Hi Øystein,

Thanks for reviewing the patch. My answers are in-line...

Øystein Grøvlen (JIRA) wrote:
[ http://issues.apache.org/jira/browse/DERBY-239?page=comments#action_12355620 ]
Øystein Grøvlen commented on DERBY-239:
---------------------------------------

I have looked at the onlinebackup_1.diff patch, and overall the patch
looks good.  However, I think there is one severe bug in
RAFContainer.java.  I guess due the cut and paste from writePage(),
you are seeking in another file than the one you are writing
to (fileData.seek(), but backupRaf.write()).


filedata.seek() in the backup routine is wrong, I will fix it. Good Catch.

I have a few other comments and questions:

General:
    * If I run backup with this patch, it seems like I will run the
      new code.  Does one not need to change the restore code to be
      able to restore restore such a backup, or does that the
      ordinary recovery handle that?


Backup structure is not changed, so current file restore code should work ok. Some of the new issues related to online backup are log replay issues like, redoing CREATE CONTAINER, new page creation ..etc. I think most of these issues are addressed as part of the rollforward recovery. I plan to rescan the restore code and do some more testing to find any cases that are not handled by the current code.

RawStore.java:
    * The BACKUP_FILTER now contains so much, that it would be useful
      to have a comment that says what is really left to copy.

I agree, comments will be helpful here. I am not sure BACKUP_FILTER will be be needed any more. Currently it just does not filter JAR dir, I plan to make JARS also as separate copy after the data segment as discussed in my previous e-mail.


    * Intuitively, it seems wrong to hard-code "seg0", but I see that
this is done all over the code.

Could you please file a JIRA entry for this one. I noticed it too, hard coding is definitely not the correct way here. One of us can clean up this.


Will there always be only one segment?

Yes, at least for now. It is hard wired some where in the access layer I think.


What is then the purpose of the segment concept?

I think initial design plan was to support some kind of data partitioning by storing fragments of tables/indexes on different segments or distribute tables into different ssegments. Each segment then can be placed on on different disks for performance reasons or to avoid derby database size being limited to a single disk/volume.

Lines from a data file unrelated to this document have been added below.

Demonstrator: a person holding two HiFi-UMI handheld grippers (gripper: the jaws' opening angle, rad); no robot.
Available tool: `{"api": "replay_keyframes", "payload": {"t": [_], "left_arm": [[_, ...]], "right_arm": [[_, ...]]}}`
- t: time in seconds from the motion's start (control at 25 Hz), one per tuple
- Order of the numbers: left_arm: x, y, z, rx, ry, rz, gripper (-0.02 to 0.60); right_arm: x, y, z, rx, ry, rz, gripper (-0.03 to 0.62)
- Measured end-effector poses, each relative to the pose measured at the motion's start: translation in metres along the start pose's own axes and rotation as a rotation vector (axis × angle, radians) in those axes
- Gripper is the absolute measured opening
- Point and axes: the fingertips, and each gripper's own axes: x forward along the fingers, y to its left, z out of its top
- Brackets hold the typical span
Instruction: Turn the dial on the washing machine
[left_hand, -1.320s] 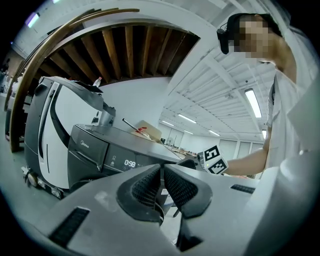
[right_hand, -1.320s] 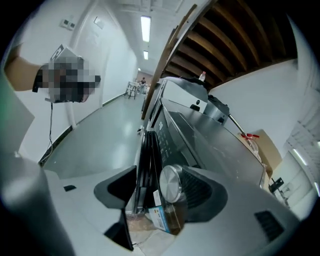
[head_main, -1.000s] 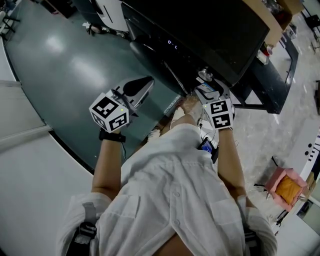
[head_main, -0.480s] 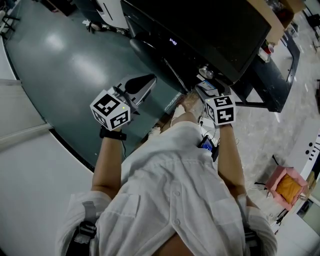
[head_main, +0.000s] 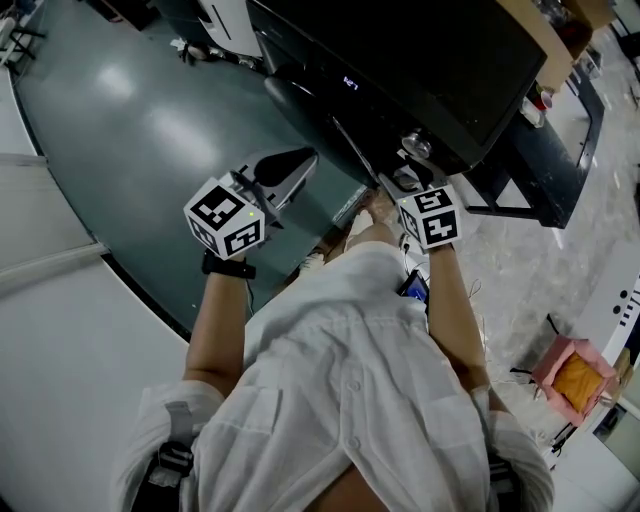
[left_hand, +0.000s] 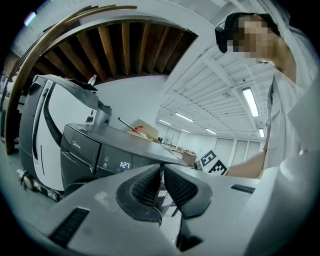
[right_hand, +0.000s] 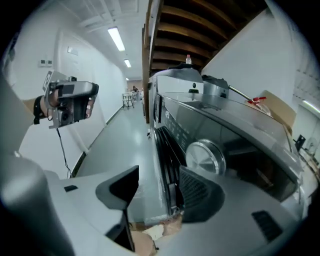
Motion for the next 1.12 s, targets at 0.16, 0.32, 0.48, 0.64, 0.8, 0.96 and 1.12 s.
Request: {"api": "replay_keyframes", "payload": {"t": [0.16, 0.32, 0.48, 0.64, 0.8, 0.96, 1.12], "left_arm": [[-0.009, 0.002, 0.005, 0.003, -0.011, 0.017, 0.017], [-0.014, 0.005, 0.012, 0.007, -0.031, 0.030, 0.017], [-0.017, -0.003, 0.022, 0.030, -0.050, 0.016, 0.017], [-0.027, -0.007, 0.034, 0.055, -0.074, 0.020, 0.017], [-0.046, -0.008, 0.043, 0.075, -0.087, 0.041, 0.017], [-0.069, -0.004, 0.052, 0.084, -0.102, 0.074, 0.017], [-0.089, -0.002, 0.055, 0.077, -0.119, 0.105, 0.017]], "right_arm": [[-0.010, 0.038, 0.047, -0.029, -0.132, 0.098, 0.268], [-0.036, 0.063, 0.097, -0.081, -0.299, 0.154, 0.251], [-0.084, 0.055, 0.129, -0.027, -0.494, 0.129, 0.168], [-0.133, 0.025, 0.125, -0.015, -0.575, -0.008, 0.002], [-0.172, -0.009, 0.090, 0.034, -0.539, -0.166, 0.000], [-0.205, -0.032, 0.051, 0.146, -0.529, -0.267, 0.000], [-0.221, -0.031, 0.024, 0.175, -0.504, -0.312, 0.000]]}}
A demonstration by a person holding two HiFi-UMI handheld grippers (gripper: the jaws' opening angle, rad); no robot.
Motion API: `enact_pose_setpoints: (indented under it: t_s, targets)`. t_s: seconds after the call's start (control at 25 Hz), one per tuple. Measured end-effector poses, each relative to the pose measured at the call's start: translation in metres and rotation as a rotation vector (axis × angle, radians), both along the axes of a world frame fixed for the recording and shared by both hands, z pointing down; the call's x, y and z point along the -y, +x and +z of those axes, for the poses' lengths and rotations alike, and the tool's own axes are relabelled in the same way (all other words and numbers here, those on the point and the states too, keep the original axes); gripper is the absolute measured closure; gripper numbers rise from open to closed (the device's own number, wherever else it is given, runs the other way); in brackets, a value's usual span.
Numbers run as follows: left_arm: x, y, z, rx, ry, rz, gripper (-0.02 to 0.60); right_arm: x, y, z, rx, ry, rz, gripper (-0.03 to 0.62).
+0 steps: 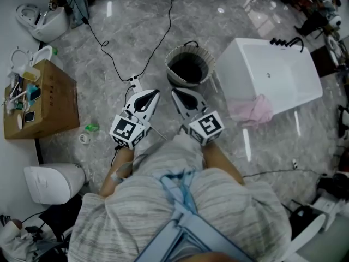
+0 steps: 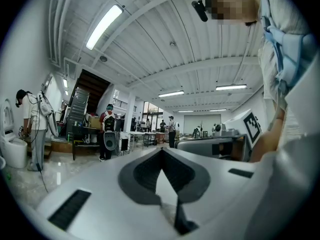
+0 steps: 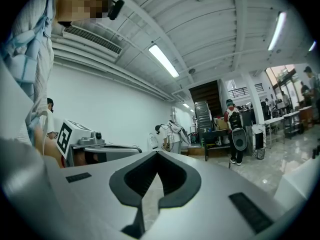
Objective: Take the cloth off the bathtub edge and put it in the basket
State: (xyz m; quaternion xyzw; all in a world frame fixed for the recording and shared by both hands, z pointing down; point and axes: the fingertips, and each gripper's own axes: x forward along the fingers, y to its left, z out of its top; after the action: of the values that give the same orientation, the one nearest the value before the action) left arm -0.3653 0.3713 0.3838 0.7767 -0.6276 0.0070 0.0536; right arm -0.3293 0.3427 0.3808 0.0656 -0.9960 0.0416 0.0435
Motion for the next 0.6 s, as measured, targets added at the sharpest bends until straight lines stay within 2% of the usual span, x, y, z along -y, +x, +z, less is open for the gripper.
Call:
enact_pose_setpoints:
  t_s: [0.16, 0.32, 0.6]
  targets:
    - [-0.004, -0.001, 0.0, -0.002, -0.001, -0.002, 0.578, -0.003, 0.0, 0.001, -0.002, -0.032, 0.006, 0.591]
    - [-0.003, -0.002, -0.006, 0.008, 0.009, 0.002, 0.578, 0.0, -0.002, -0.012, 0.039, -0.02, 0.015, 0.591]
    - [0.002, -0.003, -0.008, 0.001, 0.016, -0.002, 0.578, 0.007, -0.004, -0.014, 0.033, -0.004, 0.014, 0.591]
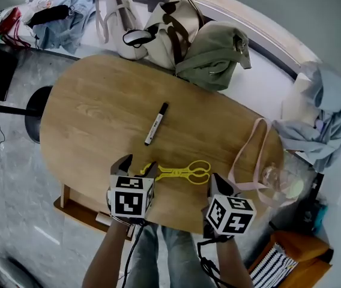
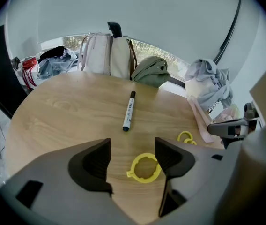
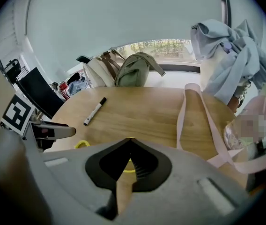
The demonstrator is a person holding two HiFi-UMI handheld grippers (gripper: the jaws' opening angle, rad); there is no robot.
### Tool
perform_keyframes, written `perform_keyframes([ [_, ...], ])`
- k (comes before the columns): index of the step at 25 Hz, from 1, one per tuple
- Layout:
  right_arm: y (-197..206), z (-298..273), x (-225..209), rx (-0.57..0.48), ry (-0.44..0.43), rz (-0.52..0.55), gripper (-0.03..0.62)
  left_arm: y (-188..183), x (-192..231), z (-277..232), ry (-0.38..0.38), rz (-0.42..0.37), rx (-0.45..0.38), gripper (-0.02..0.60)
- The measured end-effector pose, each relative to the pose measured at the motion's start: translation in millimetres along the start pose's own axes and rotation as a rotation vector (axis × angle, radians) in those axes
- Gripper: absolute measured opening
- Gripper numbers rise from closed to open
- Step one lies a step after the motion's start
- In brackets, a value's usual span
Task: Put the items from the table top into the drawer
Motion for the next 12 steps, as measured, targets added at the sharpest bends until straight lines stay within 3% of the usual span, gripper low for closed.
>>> perform_keyframes([
  [12,-37,-27,-16,0.029,-0.021,-0.025,0.005,-64,4,-41,-0.038,-0.07,0.014,0.285],
])
Point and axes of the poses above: the fingertips, and each gripper's own axes: z backward along the fingers, x to its left, y out of its underside, the point moved 3 cm from there along z, backward along the fingers, and after that the axes turned 5 degrees about x, right-handed, at the moved point
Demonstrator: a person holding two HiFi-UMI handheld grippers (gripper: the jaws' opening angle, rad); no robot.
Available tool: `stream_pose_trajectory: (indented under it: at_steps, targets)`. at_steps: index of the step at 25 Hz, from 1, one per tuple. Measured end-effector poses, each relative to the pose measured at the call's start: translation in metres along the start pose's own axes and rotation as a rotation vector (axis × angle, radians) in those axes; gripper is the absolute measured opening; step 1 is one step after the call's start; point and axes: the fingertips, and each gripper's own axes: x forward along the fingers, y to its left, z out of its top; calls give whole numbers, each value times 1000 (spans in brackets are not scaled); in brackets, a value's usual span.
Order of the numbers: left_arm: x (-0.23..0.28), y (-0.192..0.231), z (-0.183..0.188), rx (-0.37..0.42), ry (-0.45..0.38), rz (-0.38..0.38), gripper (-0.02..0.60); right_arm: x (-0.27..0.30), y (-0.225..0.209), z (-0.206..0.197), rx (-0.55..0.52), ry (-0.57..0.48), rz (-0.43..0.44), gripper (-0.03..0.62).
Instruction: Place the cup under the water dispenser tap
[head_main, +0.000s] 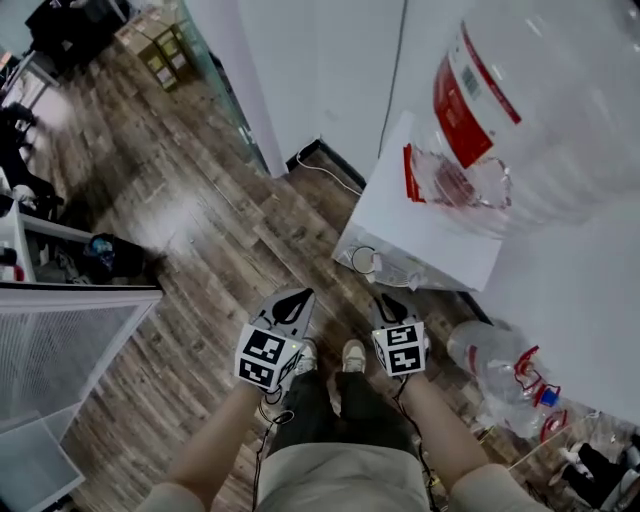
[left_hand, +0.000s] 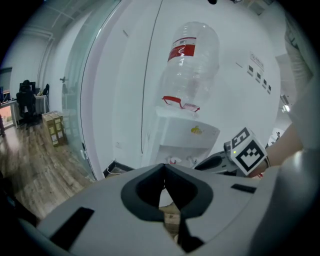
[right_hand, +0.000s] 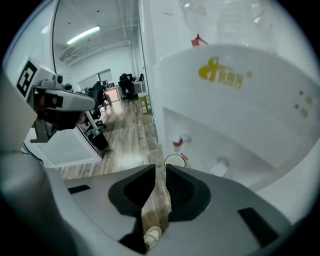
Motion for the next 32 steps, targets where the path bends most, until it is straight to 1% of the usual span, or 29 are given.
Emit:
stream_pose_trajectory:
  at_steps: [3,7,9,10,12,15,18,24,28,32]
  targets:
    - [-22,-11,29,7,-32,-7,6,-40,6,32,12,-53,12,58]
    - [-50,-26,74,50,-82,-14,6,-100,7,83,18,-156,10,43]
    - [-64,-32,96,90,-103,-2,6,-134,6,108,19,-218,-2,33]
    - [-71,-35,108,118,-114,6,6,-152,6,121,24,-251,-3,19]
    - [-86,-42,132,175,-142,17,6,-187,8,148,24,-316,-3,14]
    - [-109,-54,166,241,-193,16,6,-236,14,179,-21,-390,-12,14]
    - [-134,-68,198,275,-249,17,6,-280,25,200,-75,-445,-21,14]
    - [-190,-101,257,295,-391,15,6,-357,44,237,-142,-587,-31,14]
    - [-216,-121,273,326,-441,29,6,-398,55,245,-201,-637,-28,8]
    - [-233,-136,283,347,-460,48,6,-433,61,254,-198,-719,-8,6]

    * backup(File ...) seems like it would create an endless recursion
      if called.  Fortunately, it seems like it never will be
      called. Why do we need the methods with a File parameter instead
      of a String.  The system procedures uses the String variant.
>       Maybe we could just remove the File variant?

I think they are left overs from the old cloudscape versions, File variant is not supported any more , these can be cleaned up. There should be some File variant calls in access layer also, Could you please file Jira for this cleanup, so that these won't forgotten again.


    * I think it would be helpful with a comment that explained why
      disableLogArchiveMode() was made synchronized.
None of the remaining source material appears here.